It’s hard to get excited after looking at Ajooni Biotech’s (NSE: AJOONI) recent performance as its stock has fallen 8.7% over the last week. However, stock prices are usually driven by a company’s finances in the long run, which in this case looks quite respectable. Specifically, we decided to study Ajooni Biotechs ROE in this article.
Return on equity or ROE is an important factor to consider by a shareholder because it tells them how effectively their capital is being reinvested. In short, it is used to assess the profitability of a company in relation to its equity.
How do you calculate return on equity?
Return on equity can be calculated using the formula:
Return on equity = Net profit (from continuing operations) ÷ Equity
So based on the above formula, ROE for Ajooni Biotech is:
4.0% = 6.5 million ÷ 163 mio. (Based on the subsequent twelve months to September 2020).
The ‘return’ is the profit for the last twelve months. One way to conceptualize this is that for every ₹ 1 of the shareholder’s capital it has, the company earned ₹ 0.04 in profit.
What is the relationship between ROE and earnings growth?
We have already established that ROE acts as an effective profit-generating gauge for a company’s future earnings. We must now evaluate how much profit the company reinvests or “preserves” for future growth, which then gives us an idea of the company’s growth potential. Assuming everything else remains unchanged, the higher the ROE and profits, the higher the growth of a company compared to companies that do not necessarily have these characteristics.
Ajooni Biotech’s earnings growth and 4.0% ROE
It is hard to argue that Ajooni Biotech’s ROE is very good in itself. Even compared to the industry average of 11%, the ROE figure is quite disappointing. Despite this, Ajooni Biotech has surprisingly seen a unique 21% net income growth over the last five years. We anticipate that there may be other factors at play here. Such as – high earnings retention or effective management in place.
Next, when we compared Ajooni Biotech’s net income growth with the industry, we found that the company’s reported growth corresponds to the industry’s average growth rate of 18% over the same period.
Earnings growth is a huge factor in the valuation of stocks.

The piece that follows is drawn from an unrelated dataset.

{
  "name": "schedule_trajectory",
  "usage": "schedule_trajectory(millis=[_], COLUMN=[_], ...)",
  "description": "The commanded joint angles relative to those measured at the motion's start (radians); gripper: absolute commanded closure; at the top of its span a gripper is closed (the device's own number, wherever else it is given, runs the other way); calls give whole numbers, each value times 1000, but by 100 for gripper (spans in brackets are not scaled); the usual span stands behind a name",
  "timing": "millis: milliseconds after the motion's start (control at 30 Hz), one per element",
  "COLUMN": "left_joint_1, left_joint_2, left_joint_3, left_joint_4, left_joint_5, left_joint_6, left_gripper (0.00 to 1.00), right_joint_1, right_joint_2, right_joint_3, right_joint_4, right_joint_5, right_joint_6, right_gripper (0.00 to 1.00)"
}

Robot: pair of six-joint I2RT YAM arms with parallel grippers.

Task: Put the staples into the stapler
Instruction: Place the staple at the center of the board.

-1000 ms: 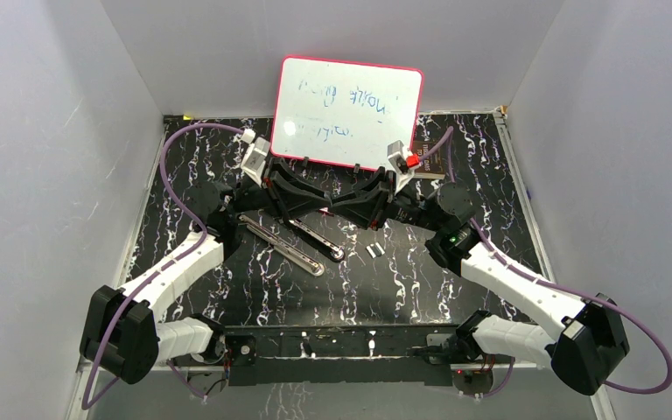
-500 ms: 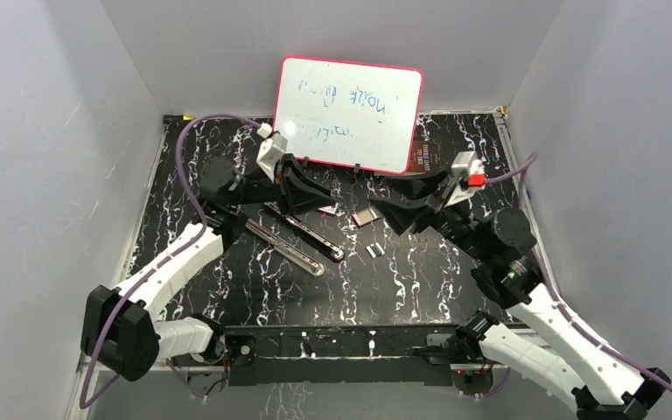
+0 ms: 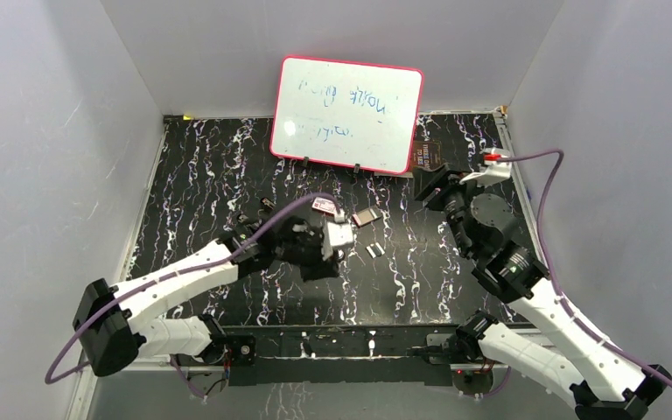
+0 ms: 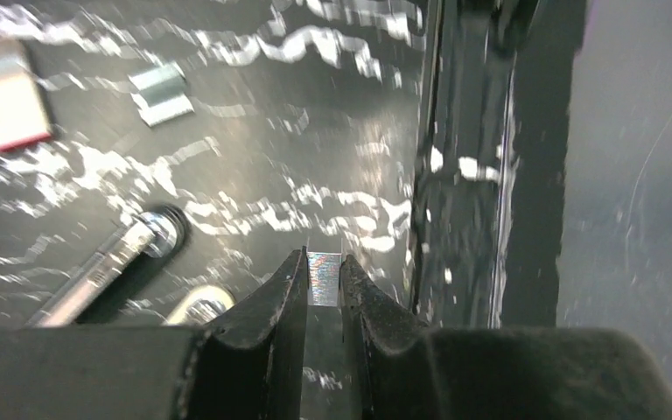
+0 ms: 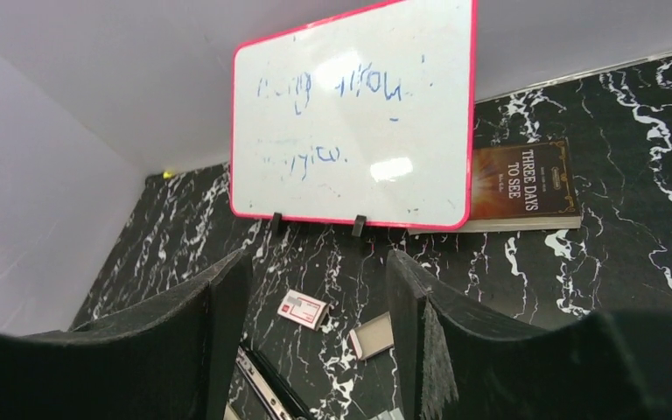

The investor must try to determine whether the expected growth or decline in earnings, as the case may be, is priced. This then helps them decide if the stock will be placed in a bright or gloomy future. Is Ajooni Biotech reasonably rated in relation to other companies? These 3 valuation measures can help you decide.
Is Ajooni Biotech effectively investing its profits?
All in all, we feel that Ajooni Biotech has some positive features. With a high reinvestment, albeit at a low return on investment, the company has managed to see significant growth in its earnings. Even if we do not completely lay off the company, what we would do is try to determine how risky the company is to make a more informed decision about the company. To know the 2 risks we have identified for Ajooni Biotech, visit our risk dashboard for free.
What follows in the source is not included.